«Un jour, je fis savoir qu'un travail hors la ville m'occuperait jusqu'au lendemain. J'avais dit vrai, et si je revins le soir même, ce fut par pure chance.

«C'était il y a deux mois, l'été, par une chaleur à cuire la cervelle. Le crépuscule luisait encore assez pour qu'on pût distinguer à quelques pas de soi. Aucune lumière dans ma maison, mais avant de rien entendre, je devinai qu'on parlait près de la fenêtre ouverte. Il m'arrivait comme un souffle de voix haletantes. Je me jetai sur le côté, je me glissai jusqu'au mur latéral et j'écoutai à l'angle, l'oreille contre la pierre.

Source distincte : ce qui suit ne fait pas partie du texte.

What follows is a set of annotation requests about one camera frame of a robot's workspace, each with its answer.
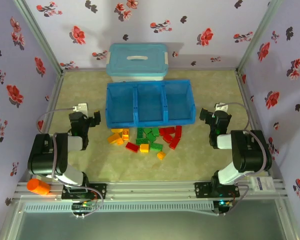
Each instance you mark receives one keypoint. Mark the orange plastic cylinder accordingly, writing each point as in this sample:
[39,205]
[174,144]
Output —
[38,187]

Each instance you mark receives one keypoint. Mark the base controller board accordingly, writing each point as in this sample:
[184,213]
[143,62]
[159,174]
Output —
[82,206]
[223,205]

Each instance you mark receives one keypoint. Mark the yellow rounded lego brick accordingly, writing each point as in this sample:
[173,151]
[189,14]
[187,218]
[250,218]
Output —
[117,130]

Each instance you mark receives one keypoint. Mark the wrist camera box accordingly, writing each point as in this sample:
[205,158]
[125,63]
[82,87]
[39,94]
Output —
[221,107]
[80,107]

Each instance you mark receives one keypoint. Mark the blue plastic sorting bin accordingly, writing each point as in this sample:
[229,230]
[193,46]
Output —
[178,100]
[120,105]
[150,102]

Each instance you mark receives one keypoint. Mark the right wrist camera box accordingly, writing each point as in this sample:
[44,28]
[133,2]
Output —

—«Allons, reviens; encore un tour de valse, tu as le temps, disait une voix d'homme.

—«Non, répondait-elle, j'ai comme un pressentiment qu'il rentrera cette nuit.

—«Eh bien, moi, je retourne au bal.

—«Parbleu! plus rien ne te retient maintenant, dit la malheureuse.

—«Je reste, si tu veux?

—«Non, non, sauve-toi: un dernier baiser seulement…»

«Oh!… j'eus la force de me contenir: je tordais sur eux-mêmes ces muscles habitués à ployer l'acier.

«L'homme sortait; je m'allongeai contre terre et je vis le profil de l'individu. C'était Ralph, le tonnelier. Ralph, le bambocheur, qui trompait sa propre femme en même temps qu'il souillait la mienne.